• AIM OF THE EXERCISE: Repeat the listing that follows without a single change.

____

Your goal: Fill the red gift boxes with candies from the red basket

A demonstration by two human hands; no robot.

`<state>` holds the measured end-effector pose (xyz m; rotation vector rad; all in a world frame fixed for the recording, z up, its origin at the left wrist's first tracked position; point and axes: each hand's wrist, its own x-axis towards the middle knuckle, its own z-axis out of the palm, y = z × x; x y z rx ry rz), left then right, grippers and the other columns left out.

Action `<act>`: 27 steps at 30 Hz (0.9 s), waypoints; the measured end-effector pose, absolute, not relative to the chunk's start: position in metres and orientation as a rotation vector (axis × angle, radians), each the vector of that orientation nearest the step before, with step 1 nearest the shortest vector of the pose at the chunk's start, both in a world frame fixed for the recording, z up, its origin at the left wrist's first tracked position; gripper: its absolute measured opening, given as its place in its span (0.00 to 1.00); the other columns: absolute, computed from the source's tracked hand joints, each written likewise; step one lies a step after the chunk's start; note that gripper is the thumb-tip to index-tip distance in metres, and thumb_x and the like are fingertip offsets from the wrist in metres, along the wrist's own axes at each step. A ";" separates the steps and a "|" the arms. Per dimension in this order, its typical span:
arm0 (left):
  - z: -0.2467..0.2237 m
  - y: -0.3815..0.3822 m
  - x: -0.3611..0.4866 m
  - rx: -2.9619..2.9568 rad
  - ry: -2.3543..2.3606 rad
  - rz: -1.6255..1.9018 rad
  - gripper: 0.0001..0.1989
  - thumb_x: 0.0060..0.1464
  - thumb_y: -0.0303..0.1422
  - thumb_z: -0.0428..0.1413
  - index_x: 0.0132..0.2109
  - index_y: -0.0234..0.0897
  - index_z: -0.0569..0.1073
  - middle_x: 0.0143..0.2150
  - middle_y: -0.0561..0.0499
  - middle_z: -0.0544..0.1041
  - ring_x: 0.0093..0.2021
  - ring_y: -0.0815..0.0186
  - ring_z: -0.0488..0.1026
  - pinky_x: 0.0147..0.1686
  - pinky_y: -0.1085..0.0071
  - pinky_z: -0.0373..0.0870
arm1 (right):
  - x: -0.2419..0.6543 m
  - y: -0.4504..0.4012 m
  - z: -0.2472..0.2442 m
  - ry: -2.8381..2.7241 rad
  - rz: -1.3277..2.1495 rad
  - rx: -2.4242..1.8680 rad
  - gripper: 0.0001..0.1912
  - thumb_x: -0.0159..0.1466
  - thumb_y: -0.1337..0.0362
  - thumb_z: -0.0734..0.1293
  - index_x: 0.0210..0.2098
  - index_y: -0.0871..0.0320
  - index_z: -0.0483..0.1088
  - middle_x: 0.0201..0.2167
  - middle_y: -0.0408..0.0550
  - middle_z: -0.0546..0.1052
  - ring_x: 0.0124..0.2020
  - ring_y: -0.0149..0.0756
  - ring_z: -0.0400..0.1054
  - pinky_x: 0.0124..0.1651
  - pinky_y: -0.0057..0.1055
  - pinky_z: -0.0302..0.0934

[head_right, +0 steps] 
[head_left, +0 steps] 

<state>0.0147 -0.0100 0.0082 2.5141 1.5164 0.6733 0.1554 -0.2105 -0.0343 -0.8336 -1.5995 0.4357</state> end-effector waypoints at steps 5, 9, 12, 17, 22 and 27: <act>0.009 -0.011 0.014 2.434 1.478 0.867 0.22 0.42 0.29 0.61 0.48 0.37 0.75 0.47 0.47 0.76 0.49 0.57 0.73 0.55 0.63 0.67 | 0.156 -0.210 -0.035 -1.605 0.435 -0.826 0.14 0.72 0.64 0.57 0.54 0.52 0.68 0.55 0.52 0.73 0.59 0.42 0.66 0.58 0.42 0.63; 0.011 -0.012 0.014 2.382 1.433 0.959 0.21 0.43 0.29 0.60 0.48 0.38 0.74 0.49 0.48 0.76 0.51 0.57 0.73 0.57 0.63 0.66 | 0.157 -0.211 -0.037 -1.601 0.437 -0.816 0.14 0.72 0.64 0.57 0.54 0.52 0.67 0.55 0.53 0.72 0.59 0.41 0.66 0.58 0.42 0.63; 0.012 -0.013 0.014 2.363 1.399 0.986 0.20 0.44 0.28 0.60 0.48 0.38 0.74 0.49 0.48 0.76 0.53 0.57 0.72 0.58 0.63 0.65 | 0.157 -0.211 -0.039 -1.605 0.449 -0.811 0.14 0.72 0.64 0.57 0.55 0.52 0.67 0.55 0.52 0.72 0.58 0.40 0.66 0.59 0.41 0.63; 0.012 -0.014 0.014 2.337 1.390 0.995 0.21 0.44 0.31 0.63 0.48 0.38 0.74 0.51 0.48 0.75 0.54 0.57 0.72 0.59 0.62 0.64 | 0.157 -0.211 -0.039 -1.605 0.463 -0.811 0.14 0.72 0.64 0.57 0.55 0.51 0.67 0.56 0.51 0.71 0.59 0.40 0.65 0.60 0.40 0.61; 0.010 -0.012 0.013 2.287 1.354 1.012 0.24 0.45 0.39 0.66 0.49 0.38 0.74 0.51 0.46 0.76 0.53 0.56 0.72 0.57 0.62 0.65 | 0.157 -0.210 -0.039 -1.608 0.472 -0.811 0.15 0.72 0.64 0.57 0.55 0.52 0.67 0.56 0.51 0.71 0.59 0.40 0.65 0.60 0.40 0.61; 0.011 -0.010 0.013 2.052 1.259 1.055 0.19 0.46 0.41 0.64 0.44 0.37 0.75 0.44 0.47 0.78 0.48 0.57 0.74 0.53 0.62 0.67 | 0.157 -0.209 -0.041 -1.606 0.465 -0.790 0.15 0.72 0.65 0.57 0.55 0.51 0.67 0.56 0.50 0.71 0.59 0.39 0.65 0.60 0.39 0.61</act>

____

• RESPONSE:
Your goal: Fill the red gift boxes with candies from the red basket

A demonstration by two human hands; no robot.

`<state>` holds the measured end-effector pose (xyz m; rotation vector rad; all in a world frame fixed for the recording, z up, its origin at the left wrist's first tracked position; point and axes: each hand's wrist, its own x-axis towards the middle knuckle, its own z-axis out of the palm, y = z × x; x y z rx ry rz), left then right, grippers and the other columns left out.

Action `<act>`: 27 steps at 30 Hz (0.9 s), waypoints; the measured end-effector pose, absolute, not relative to the chunk's start: position in metres and orientation as a rotation vector (axis × angle, radians), each the vector of that orientation nearest the step before, with step 1 nearest the shortest vector of the pose at the chunk's start, both in a world frame fixed for the recording, z up, its origin at the left wrist's first tracked position; gripper: its absolute measured opening, given as its place in its span (0.00 to 1.00); the other columns: absolute, computed from the source's tracked hand joints, each written likewise; step one lies a step after the chunk's start; note that gripper is the thumb-tip to index-tip distance in metres, and thumb_x and the like are fingertip offsets from the wrist in metres, along the wrist's own axes at each step. A ";" separates the steps and a "|" the arms. Per dimension in this order, its typical span:
arm0 (left):
  - z: -0.2467..0.2237 m
  - y: -0.3815..0.3822 m
  - x: -0.3611..0.4866 m
  - rx: -2.9619..2.9568 rad
  - ry: -2.3543..2.3606 rad
  - rz: -1.6255..1.9018 rad
  - gripper: 0.0001..0.1989
  - thumb_x: 0.0060..0.1464
  - thumb_y: -0.0303..0.1422
  - thumb_z: -0.0428..0.1413
  - index_x: 0.0132..0.2109
  - index_y: -0.0234..0.0897
  - index_z: -0.0569..0.1073
  - middle_x: 0.0143..0.2150
  - middle_y: -0.0561..0.0499
  - middle_z: -0.0544..0.1041
  - ring_x: 0.0093..0.2021
  - ring_y: -0.0815..0.0186
  - ring_z: -0.0488..0.1026
  - pinky_x: 0.0147..0.1686
  - pinky_y: -0.1085..0.0071
  - pinky_z: -0.0373..0.0870
arm1 (right):
  - x: -0.2419..0.6543 m
  - y: -0.4504..0.4012 m
  - z: -0.2472..0.2442 m
  - ry: -2.8381..2.7241 rad
  - rz: -1.3277..2.1495 rad
  - rx: -2.4242..1.8680 rad
  - gripper: 0.0001..0.1912
  - thumb_x: -0.0159..0.1466
  - thumb_y: -0.1337..0.0362
  - thumb_z: -0.0734..0.1293
  - index_x: 0.0210..0.2098
  - index_y: -0.0871..0.0320
  - index_z: -0.0483..0.1088
  - middle_x: 0.0201..0.2167
  - middle_y: -0.0408..0.0550
  - middle_z: -0.0546..0.1052
  - ring_x: 0.0124..0.2020
  - ring_y: -0.0149..0.0756
  - ring_z: -0.0400..0.1054
  - pinky_x: 0.0124..0.1651
  - pinky_y: -0.0057..0.1055
  - pinky_z: -0.0302..0.0934

[head_right, +0 steps] 
[head_left, +0 steps] 

<state>0.0147 -0.0100 0.0082 2.5141 1.5164 0.6733 0.1554 -0.2105 -0.0343 -0.8336 -1.5995 0.4357</state> end-effector waypoints at steps 5, 9, 12, 17, 22 and 27: <act>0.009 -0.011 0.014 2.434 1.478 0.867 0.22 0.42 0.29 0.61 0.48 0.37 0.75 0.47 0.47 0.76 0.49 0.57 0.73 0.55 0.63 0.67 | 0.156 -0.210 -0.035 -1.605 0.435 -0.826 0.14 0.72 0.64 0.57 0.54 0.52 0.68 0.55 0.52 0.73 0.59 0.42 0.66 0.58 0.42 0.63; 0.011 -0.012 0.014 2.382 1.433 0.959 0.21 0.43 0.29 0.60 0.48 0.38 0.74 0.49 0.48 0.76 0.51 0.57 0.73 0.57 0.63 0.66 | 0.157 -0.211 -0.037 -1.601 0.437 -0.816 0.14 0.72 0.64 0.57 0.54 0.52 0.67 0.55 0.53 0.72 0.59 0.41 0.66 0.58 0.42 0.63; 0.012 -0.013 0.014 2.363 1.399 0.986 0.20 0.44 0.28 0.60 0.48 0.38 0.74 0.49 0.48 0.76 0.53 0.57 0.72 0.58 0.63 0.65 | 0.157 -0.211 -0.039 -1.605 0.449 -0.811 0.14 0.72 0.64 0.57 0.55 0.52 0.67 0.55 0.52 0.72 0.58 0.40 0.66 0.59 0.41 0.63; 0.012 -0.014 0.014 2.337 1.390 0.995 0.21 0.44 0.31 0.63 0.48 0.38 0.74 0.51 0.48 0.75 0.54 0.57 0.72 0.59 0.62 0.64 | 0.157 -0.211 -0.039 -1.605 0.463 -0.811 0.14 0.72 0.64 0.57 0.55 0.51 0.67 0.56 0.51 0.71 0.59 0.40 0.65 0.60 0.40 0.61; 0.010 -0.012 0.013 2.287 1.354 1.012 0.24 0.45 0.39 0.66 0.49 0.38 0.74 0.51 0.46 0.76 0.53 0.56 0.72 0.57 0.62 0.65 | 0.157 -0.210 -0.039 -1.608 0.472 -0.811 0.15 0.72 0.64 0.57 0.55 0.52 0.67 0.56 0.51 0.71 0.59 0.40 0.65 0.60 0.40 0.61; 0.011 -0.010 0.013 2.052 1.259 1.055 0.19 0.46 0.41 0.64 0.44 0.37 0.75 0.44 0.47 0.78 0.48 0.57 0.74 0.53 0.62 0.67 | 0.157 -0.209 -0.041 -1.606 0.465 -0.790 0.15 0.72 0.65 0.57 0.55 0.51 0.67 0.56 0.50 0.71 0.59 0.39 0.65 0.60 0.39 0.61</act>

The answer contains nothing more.